I lose time hyperfocussing on the “wrong” things like learning Welsh or mentally listing how to pack up everything in the house that isn’t even on the market yet. I get exhausted trying to wrangle this hyperfocus into doing the work I feel like I should be doing and end up staring blankly at the screen of my laptop, just refreshing my emails desperately waiting for one to drop into the inbox that might give me a kick up the arse to get going.

I yearn for my own space and then feel resentful and profoundly lonely when I actually get it. I wake up feeling buzzed and by 10 am I’ll be emotionally gutted and really down. I spend frustrated hours looking for things that are already in my hands or my pockets.

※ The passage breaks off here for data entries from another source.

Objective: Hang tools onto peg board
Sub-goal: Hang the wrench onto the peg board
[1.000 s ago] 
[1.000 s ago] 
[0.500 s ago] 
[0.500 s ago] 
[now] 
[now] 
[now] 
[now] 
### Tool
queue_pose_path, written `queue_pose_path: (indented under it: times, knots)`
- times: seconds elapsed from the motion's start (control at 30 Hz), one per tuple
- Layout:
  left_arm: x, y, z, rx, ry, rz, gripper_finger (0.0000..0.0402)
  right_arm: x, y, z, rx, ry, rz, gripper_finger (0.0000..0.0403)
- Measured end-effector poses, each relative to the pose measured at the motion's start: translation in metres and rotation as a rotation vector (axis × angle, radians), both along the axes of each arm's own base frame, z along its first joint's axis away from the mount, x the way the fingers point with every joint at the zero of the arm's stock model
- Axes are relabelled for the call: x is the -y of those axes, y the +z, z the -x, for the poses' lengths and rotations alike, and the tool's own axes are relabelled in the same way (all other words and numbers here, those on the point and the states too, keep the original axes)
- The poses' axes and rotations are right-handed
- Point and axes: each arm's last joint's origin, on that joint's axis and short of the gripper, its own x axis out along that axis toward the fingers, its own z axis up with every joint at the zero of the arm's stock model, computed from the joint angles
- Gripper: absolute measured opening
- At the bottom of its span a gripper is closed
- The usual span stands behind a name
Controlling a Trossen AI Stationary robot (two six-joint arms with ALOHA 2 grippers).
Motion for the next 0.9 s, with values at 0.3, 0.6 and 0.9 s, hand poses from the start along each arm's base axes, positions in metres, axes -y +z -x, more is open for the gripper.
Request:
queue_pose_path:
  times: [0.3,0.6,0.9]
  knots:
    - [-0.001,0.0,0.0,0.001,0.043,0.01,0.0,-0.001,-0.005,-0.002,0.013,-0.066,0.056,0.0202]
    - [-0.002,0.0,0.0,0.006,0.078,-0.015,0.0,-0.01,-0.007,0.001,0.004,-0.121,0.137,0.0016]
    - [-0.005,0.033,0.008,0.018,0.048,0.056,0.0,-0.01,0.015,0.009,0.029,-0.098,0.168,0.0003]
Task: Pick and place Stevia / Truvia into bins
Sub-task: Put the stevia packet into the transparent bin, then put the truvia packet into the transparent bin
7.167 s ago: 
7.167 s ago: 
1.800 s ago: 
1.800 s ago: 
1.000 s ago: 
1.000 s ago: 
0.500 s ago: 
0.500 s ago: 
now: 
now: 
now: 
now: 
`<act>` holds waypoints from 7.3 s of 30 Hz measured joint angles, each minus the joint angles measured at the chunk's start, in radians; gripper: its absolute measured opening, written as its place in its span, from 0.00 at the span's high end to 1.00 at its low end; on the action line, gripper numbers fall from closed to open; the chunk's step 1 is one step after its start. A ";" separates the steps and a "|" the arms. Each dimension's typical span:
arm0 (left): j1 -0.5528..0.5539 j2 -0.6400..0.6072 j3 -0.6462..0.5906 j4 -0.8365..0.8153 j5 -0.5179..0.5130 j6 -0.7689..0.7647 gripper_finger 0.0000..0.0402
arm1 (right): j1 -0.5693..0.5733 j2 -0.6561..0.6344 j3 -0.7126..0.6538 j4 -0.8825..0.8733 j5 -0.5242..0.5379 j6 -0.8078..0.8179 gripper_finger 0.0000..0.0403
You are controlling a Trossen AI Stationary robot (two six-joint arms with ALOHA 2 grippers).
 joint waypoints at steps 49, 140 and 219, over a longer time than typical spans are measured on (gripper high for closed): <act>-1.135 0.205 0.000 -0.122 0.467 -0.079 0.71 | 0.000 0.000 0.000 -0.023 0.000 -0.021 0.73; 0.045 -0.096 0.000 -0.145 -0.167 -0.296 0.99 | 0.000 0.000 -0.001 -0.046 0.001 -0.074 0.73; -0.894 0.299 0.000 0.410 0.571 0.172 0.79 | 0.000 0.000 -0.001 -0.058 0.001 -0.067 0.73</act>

And it has leaked out more than I would like. This week alone I have turned up 3 minutes late to a project interview that was only 5 minutes walk from my house (after obsessively looking for something that was, you guessed it, already in my pocket). I went over time on my presentation (because I usually use my computer clock to keep time but I was using it to share slides…and I was too excited to talk about the place I was in to remember to set up my phone as a back-up timer). The autistic part of my brain hates being late or going over time so it starts fighting back.

I have felt like I have lacked clarity in every conversation I have had about my work, or about pretty much anything this week. I have overshared and infodumped* to people I don’t know well at all. I’ve messaged people on social media thinking I was texting and vice versa. And my spelling has become atrocious!

And every scrap of every interaction I will then pick over in the finest detail, or dream about (if I make it to sleep). I walk away from things punishing myself about everything I should have said or how I could have articulated myself differently, how I could have done more work to be better understood. It is exhausting.

The shame of the mask slipping in public can be a hard thing to cope with. And when, as a self-proclaimed disability advocate you own up to that shame…well it gets even harder to leave the house.

 

And part of this is the embodied knowledge that the world is not built to accommodate minds like mine. Even in spaces and situations that claim to be accessible, I am aware that my unmasked traits are often read as unprofessionalism and unreliability. And when I try to evidence that I deliver excellent quality work, if and when I am trusted with it, this either gets read as inexperienced desperation or arrogance.

And while I try to be open about where I am at with my Neurodivergence, to proudly state it’s existence in each and every room I enter…I don’t always know how to acknowledge the negative or difficult things it may have me bringing into the room, or what exactly I need to operate on egalitarian terms in neurotypically imagined/ingrained situations. I’ve definitely not nailed asking for those things yet. But hopefully I’ll get there one day soon. And hopefully, if we keep trying to improve things, keep reaching out with honest experiential stories, keep at least trying to ask for the things we need… one day soon the world will catch up.

*this isn’t what is happening here… firstly, we’re all friends here. And secondly, this is a post where I am getting some things down for the sake of clarity and awareness. We’ll get nowhere by keeping our mouths shut.

So really this little bit of writing is a small act of activism. Thanks for reading.